SIBELIUS Kullervo. Finalndia KORTEKANGAS Migrations

Record and Artist Details

Composer or Director: Jean Sibelius, Olli Kortekangas

Genre:

Vocal

Label: BIS

Media Format: CD or Download

Media Runtime: 114

Mastering:

DDD

Catalogue Number: BIS9048

BIS9048. SIBELIUS Kullervo. Finalndia KORTEKANGAS Migrations

Tracks:

Composition Artist Credit
Kullervo Jean Sibelius, Composer
Jean Sibelius, Composer
Lilli Paasikivi, Mezzo soprano
Minnesota Orchestra
Osmo Vänskä, Conductor
Tommi Hakala, Baritone
YL Male Voice Choir
Migrations Olli Kortekangas, Composer
Lilli Paasikivi, Mezzo soprano
Minnesota Orchestra
Olli Kortekangas, Composer
Osmo Vänskä, Conductor
YL Male Voice Choir
Finlandia Jean Sibelius, Composer
Jean Sibelius, Composer
Minnesota Orchestra
Osmo Vänskä, Conductor
YL Male Voice Choir
No choir on the planet has as much experience or affinity with Kullervo as the YL Male Voice Choir and the ensemble proves as much here from the very first stanza of text in Sibelius’s Op 7: the annunciation of ‘Ku-ller-vo’, with its lightly rolled ‘r’, and the twisting diphthong and attacca ‘a’ of ‘poika’. The choir is bushy-tailed in ‘Kullervo and his Sister’ without sounding raucous – as good a litmus test as any – and clearly helped make this live performance in Minneapolis an event.

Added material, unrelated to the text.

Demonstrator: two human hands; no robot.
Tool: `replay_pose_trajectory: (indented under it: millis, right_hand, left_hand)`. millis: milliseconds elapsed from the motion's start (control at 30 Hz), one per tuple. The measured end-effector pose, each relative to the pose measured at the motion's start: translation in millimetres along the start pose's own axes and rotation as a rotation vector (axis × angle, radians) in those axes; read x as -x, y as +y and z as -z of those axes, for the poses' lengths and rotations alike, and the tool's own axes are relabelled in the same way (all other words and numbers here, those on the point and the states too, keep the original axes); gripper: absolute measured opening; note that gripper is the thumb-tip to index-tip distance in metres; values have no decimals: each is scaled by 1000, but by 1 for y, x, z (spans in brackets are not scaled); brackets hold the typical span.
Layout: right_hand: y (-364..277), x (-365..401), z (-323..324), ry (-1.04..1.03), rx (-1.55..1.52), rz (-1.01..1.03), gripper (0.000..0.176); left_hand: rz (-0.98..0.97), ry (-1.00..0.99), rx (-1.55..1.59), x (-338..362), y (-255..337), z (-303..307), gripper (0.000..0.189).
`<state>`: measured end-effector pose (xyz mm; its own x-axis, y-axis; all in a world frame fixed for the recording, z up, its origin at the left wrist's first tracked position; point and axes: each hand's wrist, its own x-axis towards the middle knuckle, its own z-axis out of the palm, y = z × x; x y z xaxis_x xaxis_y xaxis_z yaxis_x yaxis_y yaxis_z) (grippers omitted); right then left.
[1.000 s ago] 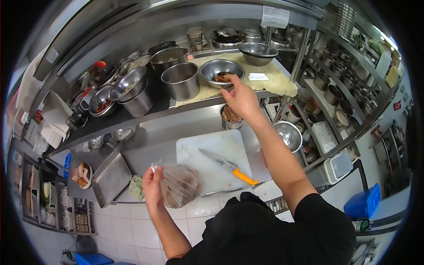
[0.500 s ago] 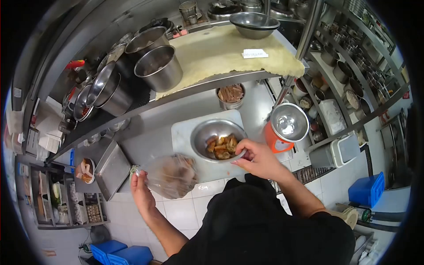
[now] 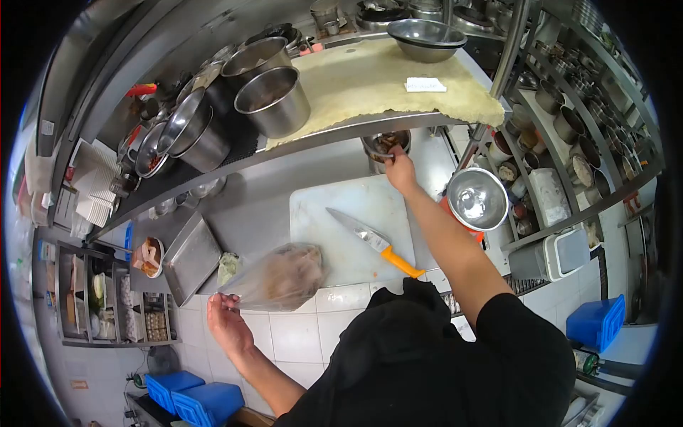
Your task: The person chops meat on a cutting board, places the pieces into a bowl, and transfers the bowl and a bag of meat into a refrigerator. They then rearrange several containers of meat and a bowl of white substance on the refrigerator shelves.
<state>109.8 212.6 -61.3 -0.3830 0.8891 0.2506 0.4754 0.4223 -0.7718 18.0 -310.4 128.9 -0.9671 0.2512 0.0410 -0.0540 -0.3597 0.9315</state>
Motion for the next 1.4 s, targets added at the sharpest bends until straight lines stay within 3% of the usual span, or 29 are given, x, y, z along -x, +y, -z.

So what of the orchestra? I’d say Vänskä’s Minnesota Orchestra is even more lustrous now than it was pre-lockout, particularly in its string sections (notice the textures around 5'30" in ‘Kullervo’s Youth’). As always, articulation is the watchword with Vänskä and you hear it everywhere, perhaps best of all in the contrasting orchestrations that underlie that repeating opening vocal ‘Kullervo, Kalervon poika’. Vänskä knows what he wants to convey: a hopelessness from the start of ‘Kullervo’s Youth’ that completely eludes Colin Davis and others; a demonic quality in ‘Kullervo Goes to War’ that underlines the thematic link with Stravinsky’s Petrushka (never heard that before).

But ultimately, there’s something about this Kullervo that underwhelms. It might be the soloists: Lilli Paasikivi’s wonderful instrument sounds wayward and frequently sharp (she is no match for Paavo Järvi’s Randi Stene, a personal favourite); Tommi Hakala doesn’t bring the electrifying, hopeless brilliance to ‘Voi poloinen’ that Waltteri Torikka did for Sakari Oramo at the 2015 Proms (couldn’t Torikka have been given the chance to record it, given Hakala has before?). Oramo’s performance was gripping from the start (even on the BBC’s iPlayer) in a way that Vänskä’s isn’t. I am sure Vänskä will please those who view the piece more symphonically.

But what a joy it is to see this wonderful orchestra standing tall again – tall enough to commission a brand-new work to complement Kullervo, and for the same forces. But once more, care and thoughtfulness have paradoxically got in the way of the end result. Olli Kortekangas’s Migrations was written to mark 150 years since the start of modern migration from Finland to North America (much of it to Minnesota). But while Kortekangas sniffed out the perfect poet in Sheila Packa, a Minnesotan of Finnish ancestry, her borderline naff and soundbite-based texts haven’t pushed the composer into anything like Kullervo’s scale or impact. The piece feels far more stop-start (and short) than its sonic weight suggests it should.

The choral elements, for example, can sound lumbering and harmonically anaemic, as if the prescription of writing for male voices only has restricted Kortekangas rather than pushing him to greater invention. Sometimes you get the feeling there’s a fine piece lurking within some of the composer’s more fertile ideas (the motif that controls the second interlude, for example), but that this, frustratingly, isn’t it. The masterstroke – a sort of pining, twisting upwards on the concluding lines ‘of wings that rise and fall / the circle of migration / in each flight / music that we breathe’, to me a clear and telling refraction of the final pages of Sibelius’s Fifth – is too little, too late. The vocally underpowered Finlandia that follows certainly doesn’t compensate.